Otoritas Jasa Keuangan (OJK) resmi mencabut izin usaha dua koperasi Lembaga Keuangan Mikro (LKM) di wilayah Jawa Tengah, yakni Koperasi LKM Agribisnis Sido Makmur Sentosa dan Koperasi LKM Agribisnis Randu Makmur, efektif sejak 29 April dan 4 Mei 2026.
Keputusan penutupan entitas keuangan yang berlokasi di Kabupaten Grobogan dan Kabupaten Magelang tersebut tertuang dalam surat keputusan KEP44/KO.13/2026 serta KEP45/KO.13/2026. Berdasarkan informasi dari situs resmi OJK pada 14 Mei 2026, tindakan tegas ini berimplikasi pada penghentian total seluruh aktivitas bisnis kedua lembaga tersebut.
Penyegelan kantor operasional dilakukan segera setelah status hukum dicabut, sehingga kantor di Desa Sembungharjo dan Desa Tegalrandu kini tertutup bagi masyarakat umum. Pihak otoritas juga melarang pengurus menggunakan identitas atau frasa Lembaga Keuangan Mikro dalam segala bentuk komunikasi usaha ke depan.

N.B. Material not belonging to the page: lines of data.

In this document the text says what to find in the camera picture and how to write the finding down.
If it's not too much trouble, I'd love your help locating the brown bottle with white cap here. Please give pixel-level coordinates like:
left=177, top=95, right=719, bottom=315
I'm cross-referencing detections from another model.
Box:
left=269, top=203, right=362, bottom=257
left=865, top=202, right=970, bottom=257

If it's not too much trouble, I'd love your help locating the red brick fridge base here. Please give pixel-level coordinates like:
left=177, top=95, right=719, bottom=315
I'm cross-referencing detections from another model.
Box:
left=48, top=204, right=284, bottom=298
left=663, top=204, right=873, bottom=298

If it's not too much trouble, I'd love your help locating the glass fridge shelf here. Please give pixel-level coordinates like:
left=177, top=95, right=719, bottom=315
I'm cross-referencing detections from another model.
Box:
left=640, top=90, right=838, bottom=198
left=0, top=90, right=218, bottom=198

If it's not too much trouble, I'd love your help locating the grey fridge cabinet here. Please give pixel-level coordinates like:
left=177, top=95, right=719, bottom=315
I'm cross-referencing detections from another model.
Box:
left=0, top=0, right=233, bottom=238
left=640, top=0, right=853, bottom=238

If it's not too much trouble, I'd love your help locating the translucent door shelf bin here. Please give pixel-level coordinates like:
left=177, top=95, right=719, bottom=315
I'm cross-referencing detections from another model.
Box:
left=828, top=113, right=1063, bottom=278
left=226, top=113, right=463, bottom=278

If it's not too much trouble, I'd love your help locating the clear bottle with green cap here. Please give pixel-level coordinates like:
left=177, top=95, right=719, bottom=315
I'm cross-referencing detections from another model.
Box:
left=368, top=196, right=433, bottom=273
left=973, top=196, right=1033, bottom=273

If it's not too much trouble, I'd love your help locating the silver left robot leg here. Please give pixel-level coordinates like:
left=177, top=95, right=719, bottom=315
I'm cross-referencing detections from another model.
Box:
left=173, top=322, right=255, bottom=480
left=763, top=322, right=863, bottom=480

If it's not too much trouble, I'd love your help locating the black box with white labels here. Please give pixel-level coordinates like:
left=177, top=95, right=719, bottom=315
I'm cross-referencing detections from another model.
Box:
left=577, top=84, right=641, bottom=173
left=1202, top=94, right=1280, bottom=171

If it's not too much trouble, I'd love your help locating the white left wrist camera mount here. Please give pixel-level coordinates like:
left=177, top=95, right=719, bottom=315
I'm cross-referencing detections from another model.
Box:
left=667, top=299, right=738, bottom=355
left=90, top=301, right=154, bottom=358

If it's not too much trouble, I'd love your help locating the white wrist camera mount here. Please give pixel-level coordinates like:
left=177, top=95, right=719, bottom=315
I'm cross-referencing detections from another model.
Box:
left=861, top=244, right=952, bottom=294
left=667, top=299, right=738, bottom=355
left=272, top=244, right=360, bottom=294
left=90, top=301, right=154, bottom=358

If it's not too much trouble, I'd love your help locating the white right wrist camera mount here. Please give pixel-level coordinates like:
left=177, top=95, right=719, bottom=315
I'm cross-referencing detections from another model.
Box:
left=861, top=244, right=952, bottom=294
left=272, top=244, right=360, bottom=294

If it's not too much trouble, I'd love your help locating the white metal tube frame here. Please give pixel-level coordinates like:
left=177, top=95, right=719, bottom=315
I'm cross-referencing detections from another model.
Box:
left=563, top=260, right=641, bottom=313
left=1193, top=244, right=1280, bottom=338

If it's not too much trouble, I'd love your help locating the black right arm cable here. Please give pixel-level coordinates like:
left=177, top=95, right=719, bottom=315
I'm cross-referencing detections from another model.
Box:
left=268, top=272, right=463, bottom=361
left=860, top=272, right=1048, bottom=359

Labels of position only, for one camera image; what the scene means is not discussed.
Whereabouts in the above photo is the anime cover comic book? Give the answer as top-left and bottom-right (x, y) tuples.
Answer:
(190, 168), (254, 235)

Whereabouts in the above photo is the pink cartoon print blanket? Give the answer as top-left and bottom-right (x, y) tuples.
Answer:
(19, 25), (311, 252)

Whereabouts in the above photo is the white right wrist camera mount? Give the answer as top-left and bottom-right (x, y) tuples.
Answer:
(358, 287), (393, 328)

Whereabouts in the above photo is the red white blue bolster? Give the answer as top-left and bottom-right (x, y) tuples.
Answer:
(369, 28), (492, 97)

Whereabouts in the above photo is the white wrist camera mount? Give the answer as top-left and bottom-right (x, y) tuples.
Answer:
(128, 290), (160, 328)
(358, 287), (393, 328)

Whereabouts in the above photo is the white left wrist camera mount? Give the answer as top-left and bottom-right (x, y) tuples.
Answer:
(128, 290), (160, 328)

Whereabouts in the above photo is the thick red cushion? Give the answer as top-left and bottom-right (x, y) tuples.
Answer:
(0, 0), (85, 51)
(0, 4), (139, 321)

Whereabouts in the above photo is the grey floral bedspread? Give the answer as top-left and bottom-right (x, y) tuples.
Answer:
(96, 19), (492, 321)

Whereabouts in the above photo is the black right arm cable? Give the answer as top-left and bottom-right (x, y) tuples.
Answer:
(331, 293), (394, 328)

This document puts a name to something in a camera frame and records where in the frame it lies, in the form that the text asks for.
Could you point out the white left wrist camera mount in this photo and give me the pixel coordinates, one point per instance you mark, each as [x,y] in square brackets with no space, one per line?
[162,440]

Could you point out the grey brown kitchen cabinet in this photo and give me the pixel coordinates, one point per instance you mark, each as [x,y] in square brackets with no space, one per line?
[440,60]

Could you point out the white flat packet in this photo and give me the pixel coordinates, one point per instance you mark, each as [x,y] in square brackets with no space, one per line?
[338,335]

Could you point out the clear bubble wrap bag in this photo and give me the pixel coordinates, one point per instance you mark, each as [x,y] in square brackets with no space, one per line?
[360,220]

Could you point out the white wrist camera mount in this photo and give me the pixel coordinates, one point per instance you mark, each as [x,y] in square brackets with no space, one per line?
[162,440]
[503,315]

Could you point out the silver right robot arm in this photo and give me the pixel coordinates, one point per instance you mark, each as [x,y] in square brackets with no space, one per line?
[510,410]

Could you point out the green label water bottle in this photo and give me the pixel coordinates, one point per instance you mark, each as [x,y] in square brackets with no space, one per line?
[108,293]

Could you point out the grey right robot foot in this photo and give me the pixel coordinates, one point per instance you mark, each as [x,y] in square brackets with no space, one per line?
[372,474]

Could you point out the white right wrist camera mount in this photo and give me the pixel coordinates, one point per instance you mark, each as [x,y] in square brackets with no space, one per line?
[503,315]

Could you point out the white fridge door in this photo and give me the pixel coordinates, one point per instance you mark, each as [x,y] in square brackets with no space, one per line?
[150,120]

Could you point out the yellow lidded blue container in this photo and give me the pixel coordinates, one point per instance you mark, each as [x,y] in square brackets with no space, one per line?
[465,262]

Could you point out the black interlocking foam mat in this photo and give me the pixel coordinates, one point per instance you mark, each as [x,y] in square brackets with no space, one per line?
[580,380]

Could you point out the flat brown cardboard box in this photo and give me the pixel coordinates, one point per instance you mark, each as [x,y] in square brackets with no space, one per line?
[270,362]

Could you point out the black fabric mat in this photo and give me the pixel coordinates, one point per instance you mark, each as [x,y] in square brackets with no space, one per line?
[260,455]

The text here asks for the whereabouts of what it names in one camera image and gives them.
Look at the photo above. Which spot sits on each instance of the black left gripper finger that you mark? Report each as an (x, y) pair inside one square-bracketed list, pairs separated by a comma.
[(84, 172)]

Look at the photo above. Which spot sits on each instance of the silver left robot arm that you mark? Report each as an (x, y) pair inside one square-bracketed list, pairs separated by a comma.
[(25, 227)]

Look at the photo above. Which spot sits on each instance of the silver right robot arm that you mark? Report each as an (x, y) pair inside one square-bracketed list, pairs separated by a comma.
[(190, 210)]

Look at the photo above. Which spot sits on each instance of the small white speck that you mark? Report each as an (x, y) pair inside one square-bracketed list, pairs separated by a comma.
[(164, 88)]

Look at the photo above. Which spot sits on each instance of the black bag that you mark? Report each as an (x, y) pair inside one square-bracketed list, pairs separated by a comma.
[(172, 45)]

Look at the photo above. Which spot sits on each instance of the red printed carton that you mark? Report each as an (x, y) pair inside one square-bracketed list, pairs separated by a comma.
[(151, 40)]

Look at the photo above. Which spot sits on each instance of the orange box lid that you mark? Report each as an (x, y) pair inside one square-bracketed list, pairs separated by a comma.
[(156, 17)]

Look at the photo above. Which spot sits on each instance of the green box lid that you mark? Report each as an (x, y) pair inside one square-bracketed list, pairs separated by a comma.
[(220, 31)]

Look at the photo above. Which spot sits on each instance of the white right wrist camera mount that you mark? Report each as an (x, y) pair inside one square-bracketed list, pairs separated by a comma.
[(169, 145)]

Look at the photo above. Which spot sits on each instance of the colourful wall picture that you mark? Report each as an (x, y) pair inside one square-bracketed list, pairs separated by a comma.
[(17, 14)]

Kepala OJK Provinsi Jawa Tengah Hidayat Prabowo menyampaikan dasar hukum pemberhentian operasional koperasi di Kabupaten Grobogan melalui keterangan tertulis.
"Otoritas Jasa Keuangan mencabut izin usaha Koperasi LKM Agribisnis Sido Makmur Sentosa yang beralamat di Desa Sembungharjo, Kecamatan Pulokulon, Kabupaten Grobogan, terhitung sejak 29 April 2026," ujar Hidayat Prabowo, Kepala OJK Provinsi Jawa Tengah.
Langkah serupa juga diterapkan pada koperasi di wilayah Magelang yang berlokasi di Jalan Ponpes Nurul Falah, Kecamatan Srumbung.
"Otoritas Jasa Keuangan mencabut izin usaha Koperasi LKM Agribisnis Randu Makmur yang beralamat di Jalan Ponpes Nurul Falah, Desa Tegalrandu, Kecamatan Srumbung, Kabupaten Magelang, terhitung sejak 4 Mei 2026," ujar Hidayat Prabowo, Kepala OJK Provinsi Jawa Tengah.
OJK kini menginstruksikan para pengurus untuk segera menyelenggarakan Rapat Anggota guna melakukan pembubaran badan hukum secara formal. Proses ini mencakup pembentukan tim likuidasi yang akan bertanggung jawab penuh atas penyelesaian aset, hak, serta kewajiban lembaga kepada para nasabah sesuai regulasi yang berlaku di Indonesia.